HALLUCINATED_TOOL_OUTPUT

Severity: HIGH

What it detects: A tool returned an error (contains "error", "fail", or "not found"), but the agent's next decision proceeded without acknowledging the failure.

Example scenario:

Tool: search_api("Galaxy S25 Ultra")
  → {"error": "Product not found"}

Agent decision: "Using the search results to compare prices"   # ← Ignores the error!

Why it's dangerous: The agent acts on data that doesn't exist, leading to hallucinated conclusions and incorrect actions.

How to fix:

Add error handling in your agent's decision logic
Check tool outputs before proceeding
Use guardrails to validate tool results before acting on them

Detection window: The classifier checks the next 3 events after a tool error for a decision that doesn't mention "error", "fail", "retry", or "not found" in its reasoning.

MISSING_APPROVAL

Severity: HIGH

What it detects: A critical action was taken without a preceding guardrail check.
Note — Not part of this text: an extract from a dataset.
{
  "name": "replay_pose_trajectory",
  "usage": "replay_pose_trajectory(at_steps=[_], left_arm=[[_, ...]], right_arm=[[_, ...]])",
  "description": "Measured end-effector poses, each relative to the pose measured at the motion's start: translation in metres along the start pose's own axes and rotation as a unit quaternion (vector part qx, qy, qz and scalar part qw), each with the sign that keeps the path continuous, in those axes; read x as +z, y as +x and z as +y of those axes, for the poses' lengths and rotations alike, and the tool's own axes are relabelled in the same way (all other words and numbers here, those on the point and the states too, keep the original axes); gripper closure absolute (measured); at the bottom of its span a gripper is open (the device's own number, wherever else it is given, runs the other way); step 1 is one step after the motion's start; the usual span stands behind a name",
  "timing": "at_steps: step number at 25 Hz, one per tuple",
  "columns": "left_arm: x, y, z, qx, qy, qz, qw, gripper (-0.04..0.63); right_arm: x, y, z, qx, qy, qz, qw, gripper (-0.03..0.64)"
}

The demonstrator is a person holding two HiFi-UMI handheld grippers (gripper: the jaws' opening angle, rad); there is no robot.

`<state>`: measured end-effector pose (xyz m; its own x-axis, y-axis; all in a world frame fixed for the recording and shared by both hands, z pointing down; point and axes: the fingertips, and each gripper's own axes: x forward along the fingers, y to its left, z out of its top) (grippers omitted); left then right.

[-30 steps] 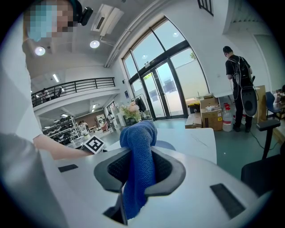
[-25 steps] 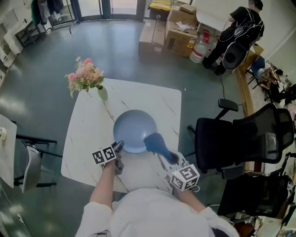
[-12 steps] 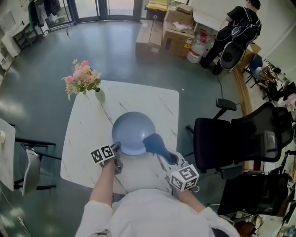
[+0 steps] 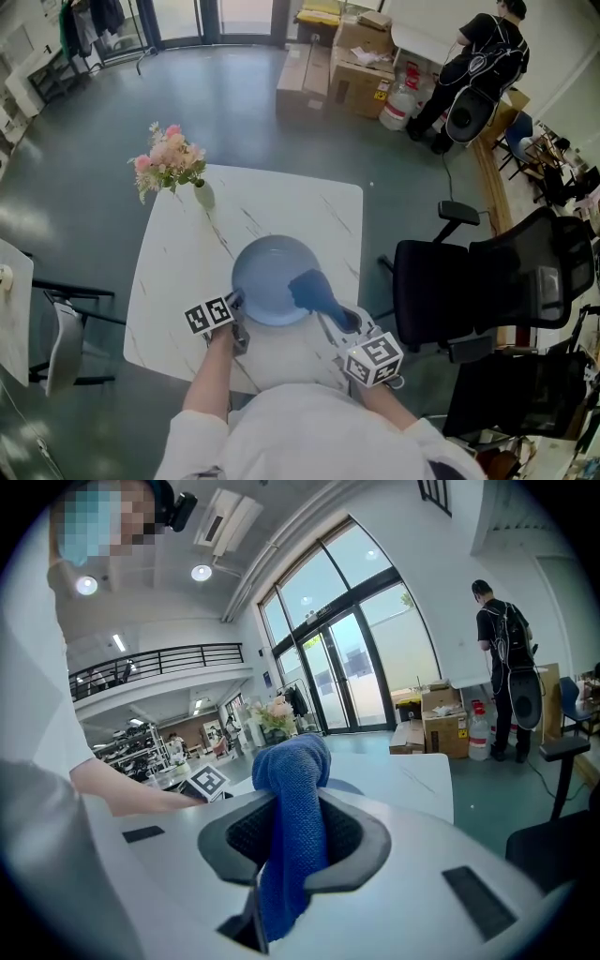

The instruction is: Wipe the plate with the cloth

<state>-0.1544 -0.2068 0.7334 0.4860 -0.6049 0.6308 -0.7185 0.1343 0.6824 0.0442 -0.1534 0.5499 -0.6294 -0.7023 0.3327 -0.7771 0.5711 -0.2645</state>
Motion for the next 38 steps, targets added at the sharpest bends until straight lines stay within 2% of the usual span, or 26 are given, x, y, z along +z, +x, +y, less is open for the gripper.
replay_pose_trajectory(at_steps=[5, 12, 23, 32, 38], left_arm=[[0.006, -0.016, -0.013, -0.009, 0.017, -0.026, 0.9995, 0.549], [0.018, -0.04, -0.038, -0.046, 0.022, -0.066, 0.9965, 0.549], [0.033, -0.086, -0.094, -0.093, 0.063, -0.137, 0.9841, 0.549], [0.023, -0.115, -0.129, -0.116, 0.098, -0.161, 0.9751, 0.549], [0.021, -0.126, -0.141, -0.113, 0.133, -0.174, 0.9692, 0.549]], right_arm=[[0.002, -0.001, 0.002, 0.003, -0.002, -0.005, 1.0, 0.525], [0.011, 0.001, 0.003, 0.009, -0.017, -0.014, 1.0, 0.525], [0.04, 0.012, 0.002, 0.007, -0.056, -0.035, 0.998, 0.525], [0.048, 0.008, -0.007, -0.008, -0.065, -0.041, 0.997, 0.525], [0.049, 0.012, -0.006, -0.01, -0.078, -0.029, 0.996, 0.525]])
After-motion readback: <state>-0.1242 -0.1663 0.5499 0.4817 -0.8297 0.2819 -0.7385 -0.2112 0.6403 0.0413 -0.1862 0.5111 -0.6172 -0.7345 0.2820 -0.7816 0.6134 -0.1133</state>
Critical actions are identified by keywords: purchase, buy, delete, remove, send, transfer, pay, cancel.

Example scenario:

Agent decision: "purchase item for $32,900"    # ← No guardrail check before this!

Why it's dangerous: High-impact actions (financial transactions, data deletion, external communications) should always have an approval checkpoint.

How to fix:

Add guardrail checks before critical actions:

f.guardrail(
    intent="buy recommended product",
    action="purchase",
    allowed=True,
    reason="Approved by procurement policy",
)
f.decision("purchase item", ...)

Detection window: The classifier looks back 5 events for any guardrail_pass or guardrail_block event.

SILENT_SUBSTITUTION

Severity: HIGH

What it detects: The agent's final output doesn't match the user's original request. Specifically, a tool returned "not found" for the requested item, but the agent delivered a different item and reported success.

Example scenario:

User: "Buy Samsung Galaxy S25 Ultra"
Tool: search("S25 Ultra") → "not found"
Agent final output: "Successfully purchased Samsung Galaxy S24 FE!"  # ← Different product!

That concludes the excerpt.